Except for the pictures, retype the records that follow exactly.
══ Provided records
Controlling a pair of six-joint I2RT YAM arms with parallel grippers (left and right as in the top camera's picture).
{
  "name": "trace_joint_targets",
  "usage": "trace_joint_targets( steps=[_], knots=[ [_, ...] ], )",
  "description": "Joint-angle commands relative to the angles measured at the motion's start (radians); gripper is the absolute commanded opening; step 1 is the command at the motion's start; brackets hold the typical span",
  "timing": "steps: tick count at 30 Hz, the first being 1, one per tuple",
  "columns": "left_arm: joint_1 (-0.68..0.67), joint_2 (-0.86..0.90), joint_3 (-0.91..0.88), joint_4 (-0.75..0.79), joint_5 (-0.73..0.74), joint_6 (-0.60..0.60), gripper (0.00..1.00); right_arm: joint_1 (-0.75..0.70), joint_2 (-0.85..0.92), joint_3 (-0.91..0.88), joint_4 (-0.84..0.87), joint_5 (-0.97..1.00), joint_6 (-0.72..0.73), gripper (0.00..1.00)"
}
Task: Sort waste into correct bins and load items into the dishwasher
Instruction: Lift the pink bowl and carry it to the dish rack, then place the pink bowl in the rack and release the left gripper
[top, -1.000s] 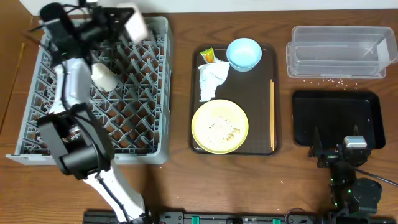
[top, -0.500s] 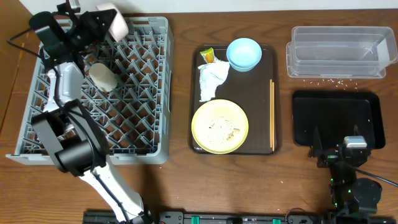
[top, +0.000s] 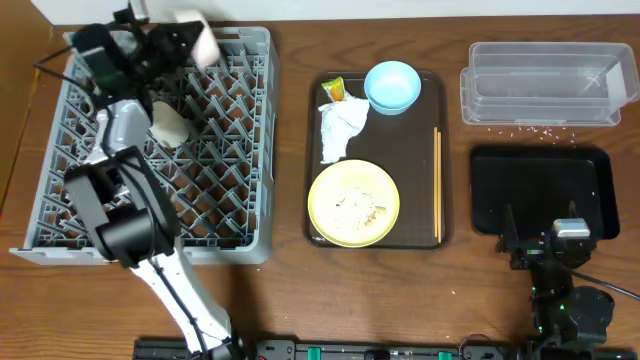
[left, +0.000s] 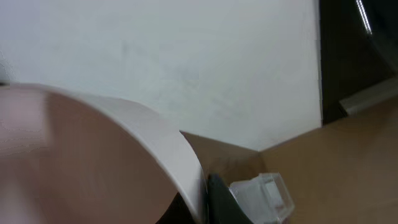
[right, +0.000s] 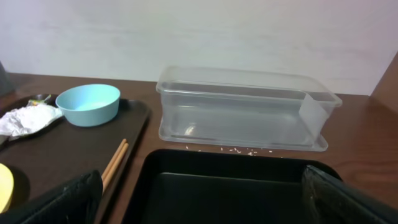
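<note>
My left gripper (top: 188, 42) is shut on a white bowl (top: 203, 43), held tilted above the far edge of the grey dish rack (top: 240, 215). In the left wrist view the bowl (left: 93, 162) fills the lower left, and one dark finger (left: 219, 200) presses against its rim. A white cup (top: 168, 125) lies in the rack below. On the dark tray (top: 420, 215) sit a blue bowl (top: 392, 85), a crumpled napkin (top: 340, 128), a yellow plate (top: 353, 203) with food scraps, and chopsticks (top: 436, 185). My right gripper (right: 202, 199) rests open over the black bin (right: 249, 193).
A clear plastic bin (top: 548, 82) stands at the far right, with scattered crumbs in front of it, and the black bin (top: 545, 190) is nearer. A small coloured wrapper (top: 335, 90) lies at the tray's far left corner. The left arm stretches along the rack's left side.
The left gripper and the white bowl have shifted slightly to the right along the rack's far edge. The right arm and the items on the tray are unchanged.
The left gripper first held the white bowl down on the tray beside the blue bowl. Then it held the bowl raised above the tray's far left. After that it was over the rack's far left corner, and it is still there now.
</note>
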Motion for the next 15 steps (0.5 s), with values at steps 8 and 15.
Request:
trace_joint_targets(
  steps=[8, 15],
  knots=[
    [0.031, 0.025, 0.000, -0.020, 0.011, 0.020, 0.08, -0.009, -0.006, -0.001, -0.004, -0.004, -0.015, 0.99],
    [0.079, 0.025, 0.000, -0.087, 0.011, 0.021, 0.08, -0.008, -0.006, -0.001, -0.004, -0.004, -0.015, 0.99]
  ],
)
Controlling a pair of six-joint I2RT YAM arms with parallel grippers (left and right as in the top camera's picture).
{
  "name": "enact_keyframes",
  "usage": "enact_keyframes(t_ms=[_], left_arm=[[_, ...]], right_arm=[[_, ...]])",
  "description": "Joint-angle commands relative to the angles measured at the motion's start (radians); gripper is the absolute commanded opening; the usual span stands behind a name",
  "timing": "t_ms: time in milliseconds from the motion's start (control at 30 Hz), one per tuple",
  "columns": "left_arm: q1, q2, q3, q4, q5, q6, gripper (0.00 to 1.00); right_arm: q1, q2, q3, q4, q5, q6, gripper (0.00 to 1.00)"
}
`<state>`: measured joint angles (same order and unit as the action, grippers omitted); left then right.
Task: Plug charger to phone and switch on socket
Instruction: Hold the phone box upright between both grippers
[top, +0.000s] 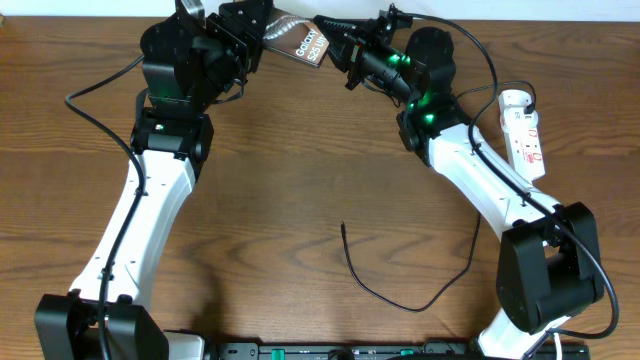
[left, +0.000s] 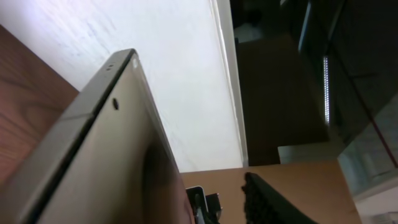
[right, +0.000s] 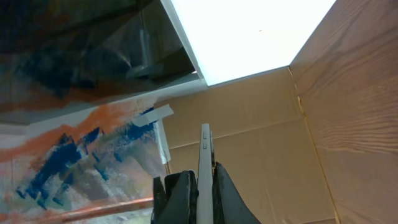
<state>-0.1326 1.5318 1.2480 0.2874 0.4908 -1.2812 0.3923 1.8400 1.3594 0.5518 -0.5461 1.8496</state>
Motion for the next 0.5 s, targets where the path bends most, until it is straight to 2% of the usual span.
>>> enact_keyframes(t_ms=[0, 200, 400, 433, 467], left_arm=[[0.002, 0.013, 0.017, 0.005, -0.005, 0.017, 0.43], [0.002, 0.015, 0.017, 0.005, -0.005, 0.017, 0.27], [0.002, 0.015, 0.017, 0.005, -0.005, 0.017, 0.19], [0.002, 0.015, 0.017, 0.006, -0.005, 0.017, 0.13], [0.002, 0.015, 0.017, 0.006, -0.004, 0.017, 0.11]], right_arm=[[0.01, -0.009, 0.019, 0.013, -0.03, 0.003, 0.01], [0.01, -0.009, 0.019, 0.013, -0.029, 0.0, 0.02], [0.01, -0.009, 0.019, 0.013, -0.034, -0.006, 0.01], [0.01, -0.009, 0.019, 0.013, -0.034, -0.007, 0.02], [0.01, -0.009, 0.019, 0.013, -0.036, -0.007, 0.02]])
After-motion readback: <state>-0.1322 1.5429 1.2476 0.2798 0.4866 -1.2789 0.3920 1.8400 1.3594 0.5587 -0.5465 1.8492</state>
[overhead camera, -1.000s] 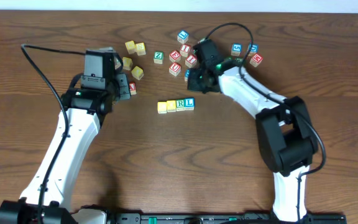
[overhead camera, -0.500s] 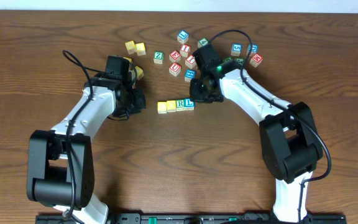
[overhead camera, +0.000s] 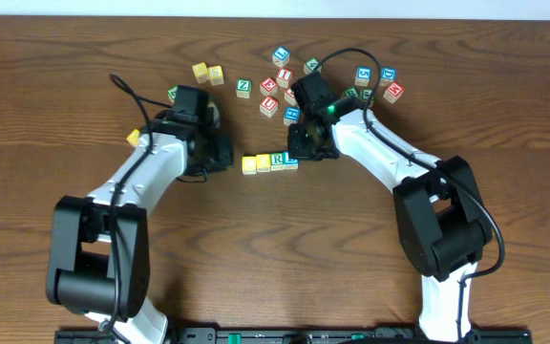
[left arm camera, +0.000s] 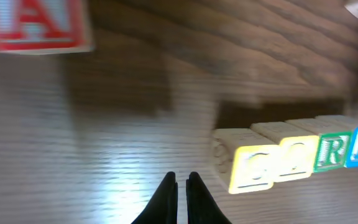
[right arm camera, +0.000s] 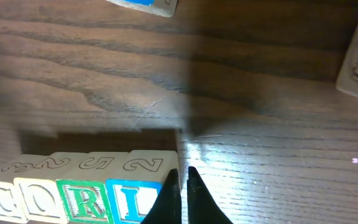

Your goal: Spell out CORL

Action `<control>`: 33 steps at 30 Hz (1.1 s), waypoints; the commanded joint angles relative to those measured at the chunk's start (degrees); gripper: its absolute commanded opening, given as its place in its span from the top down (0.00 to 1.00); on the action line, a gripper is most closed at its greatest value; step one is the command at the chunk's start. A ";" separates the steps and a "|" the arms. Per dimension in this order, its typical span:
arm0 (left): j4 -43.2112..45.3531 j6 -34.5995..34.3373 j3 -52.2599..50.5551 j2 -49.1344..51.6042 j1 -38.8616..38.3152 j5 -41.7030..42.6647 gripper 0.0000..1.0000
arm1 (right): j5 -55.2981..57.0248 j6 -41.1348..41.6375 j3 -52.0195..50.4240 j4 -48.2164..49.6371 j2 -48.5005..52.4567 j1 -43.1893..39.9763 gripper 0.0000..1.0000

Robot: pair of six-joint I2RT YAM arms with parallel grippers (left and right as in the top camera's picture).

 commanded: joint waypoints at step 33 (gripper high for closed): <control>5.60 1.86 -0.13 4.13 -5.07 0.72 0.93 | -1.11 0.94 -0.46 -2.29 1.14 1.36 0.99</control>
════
The completed task ▸
Controlling a pair of six-joint I2RT YAM arms with parallel grippers (left and right as in the top camera's picture).
{
  "name": "trace_joint_targets",
  "usage": "trace_joint_targets( steps=[_], knots=[ [_, ...] ], )",
  "description": "Joint-angle commands relative to the angles measured at the motion's start (radians); gripper is the absolute commanded opening; step 1 is the command at the motion's start; brackets hold the typical span",
  "timing": "steps: tick count at 30 Hz, the first being 1, one per tuple",
  "columns": "left_arm: joint_1 (-0.68..0.67), joint_2 (-0.86..0.90), joint_3 (-0.91..0.88), joint_4 (-0.75..0.79), joint_5 (-0.73..0.74), joint_6 (-0.60..0.60), gripper (0.00..1.00); right_arm: joint_1 (-0.75..0.70), joint_2 (-0.85..0.92), joint_3 (-0.91..0.88), joint_4 (-0.84..0.87), joint_5 (-0.97..1.00), joint_6 (-0.72..0.73), gripper (0.00..1.00)"
}
Task: Sort waste into correct bins and load items into the dishwasher
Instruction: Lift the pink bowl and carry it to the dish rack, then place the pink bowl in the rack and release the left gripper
[top, -1.000s] 
[top, -0.500s] 
[top, +0.000s] 
[left, +0.000s] 
[right, +0.000s] 
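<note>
My left gripper (top: 188, 42) is shut on a white bowl (top: 203, 43), held tilted above the far edge of the grey dish rack (top: 240, 215). In the left wrist view the bowl (left: 93, 162) fills the lower left, and one dark finger (left: 219, 200) presses against its rim. A white cup (top: 168, 125) lies in the rack below. On the dark tray (top: 420, 215) sit a blue bowl (top: 392, 85), a crumpled napkin (top: 340, 128), a yellow plate (top: 353, 203) with food scraps, and chopsticks (top: 436, 185). My right gripper (right: 202, 199) rests open over the black bin (right: 249, 193).
A clear plastic bin (top: 548, 82) stands at the far right, with scattered crumbs in front of it, and the black bin (top: 545, 190) is nearer. A small coloured wrapper (top: 335, 90) lies at the tray's far left corner. The left arm stretches along the rack's left side.
The left gripper and the white bowl have shifted slightly to the right along the rack's far edge. The right arm and the items on the tray are unchanged.
The left gripper first held the white bowl down on the tray beside the blue bowl. Then it held the bowl raised above the tray's far left. After that it was over the rack's far left corner, and it is still there now.
</note>
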Motion for the next 15 steps (0.5 s), with values at steps 8 and 15.
Request:
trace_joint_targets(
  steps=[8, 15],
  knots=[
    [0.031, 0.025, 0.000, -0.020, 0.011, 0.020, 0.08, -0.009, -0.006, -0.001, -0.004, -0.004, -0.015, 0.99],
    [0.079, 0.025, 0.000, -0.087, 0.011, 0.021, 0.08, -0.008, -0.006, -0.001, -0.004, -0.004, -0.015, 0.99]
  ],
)
Controlling a pair of six-joint I2RT YAM arms with parallel grippers (left and right as in the top camera's picture).
{
  "name": "enact_keyframes",
  "usage": "enact_keyframes(t_ms=[_], left_arm=[[_, ...]], right_arm=[[_, ...]])",
  "description": "Joint-angle commands relative to the angles measured at the motion's start (radians); gripper is the absolute commanded opening; the usual span stands behind a name",
  "timing": "t_ms: time in milliseconds from the motion's start (control at 30 Hz), one per tuple",
  "columns": "left_arm: q1, q2, q3, q4, q5, q6, gripper (0.00 to 1.00); right_arm: q1, q2, q3, q4, q5, q6, gripper (0.00 to 1.00)"
}
`<state>`: measured joint angles (same order and unit as the action, grippers omitted); left then right.
Task: Plug charger to phone and switch on socket
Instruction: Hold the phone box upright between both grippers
[top, +0.000s] 
[left, +0.000s] 
[right, +0.000s] 
<state>-0.1326 1.5318 1.2480 0.2874 0.4908 -1.2812 0.3923 1.8400 1.3594 0.5518 -0.5461 1.8496</state>
Motion for the next 0.5 s, targets where the path bends most, until it is straight to 2% of the usual span.
>>> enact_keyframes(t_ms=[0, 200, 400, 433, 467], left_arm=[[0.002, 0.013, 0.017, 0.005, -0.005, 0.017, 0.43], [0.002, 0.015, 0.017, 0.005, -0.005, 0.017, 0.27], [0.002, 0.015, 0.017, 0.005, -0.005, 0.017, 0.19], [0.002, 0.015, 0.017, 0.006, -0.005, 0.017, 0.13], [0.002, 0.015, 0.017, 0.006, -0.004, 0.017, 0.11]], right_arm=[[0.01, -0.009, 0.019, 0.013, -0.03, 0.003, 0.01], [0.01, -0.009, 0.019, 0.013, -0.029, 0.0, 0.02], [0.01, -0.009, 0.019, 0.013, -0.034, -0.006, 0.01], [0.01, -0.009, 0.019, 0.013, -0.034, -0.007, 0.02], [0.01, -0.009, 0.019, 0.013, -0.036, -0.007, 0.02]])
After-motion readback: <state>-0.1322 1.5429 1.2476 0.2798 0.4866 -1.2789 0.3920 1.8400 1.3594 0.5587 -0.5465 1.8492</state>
[overhead camera, -1.000s] 
[overhead camera, -0.500s] 
[overhead camera, +0.000s] 
[left arm camera, +0.000s] 
[right arm camera, +0.000s] 

Your goal: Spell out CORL

Action `<control>`: 33 steps at 30 Hz (1.1 s), waypoints; the commanded joint angles relative to those measured at the chunk's start (degrees); gripper: its absolute commanded opening, given as its place in its span from the top down (0.00 to 1.00); on the action line, a gripper is most closed at its greatest value; step one is the command at the chunk's start. A ";" separates the steps and a "|" the arms. Per dimension in this order, its typical span:
arm0 (left): j4 -43.2112..45.3531 j6 -34.5995..34.3373 j3 -52.2599..50.5551 j2 -49.1344..51.6042 j1 -38.8616..38.3152 j5 -41.7030..42.6647 gripper 0.0000..1.0000
arm1 (right): j5 -55.2981..57.0248 j6 -41.1348..41.6375 j3 -52.0195..50.4240 j4 -48.2164..49.6371 j2 -48.5005..52.4567 j1 -43.1893..39.9763 gripper 0.0000..1.0000

Robot: pair of six-joint I2RT YAM arms with parallel grippers (left and right as in the top camera's picture).

 commanded: joint waypoints at step 33 (gripper high for closed): <control>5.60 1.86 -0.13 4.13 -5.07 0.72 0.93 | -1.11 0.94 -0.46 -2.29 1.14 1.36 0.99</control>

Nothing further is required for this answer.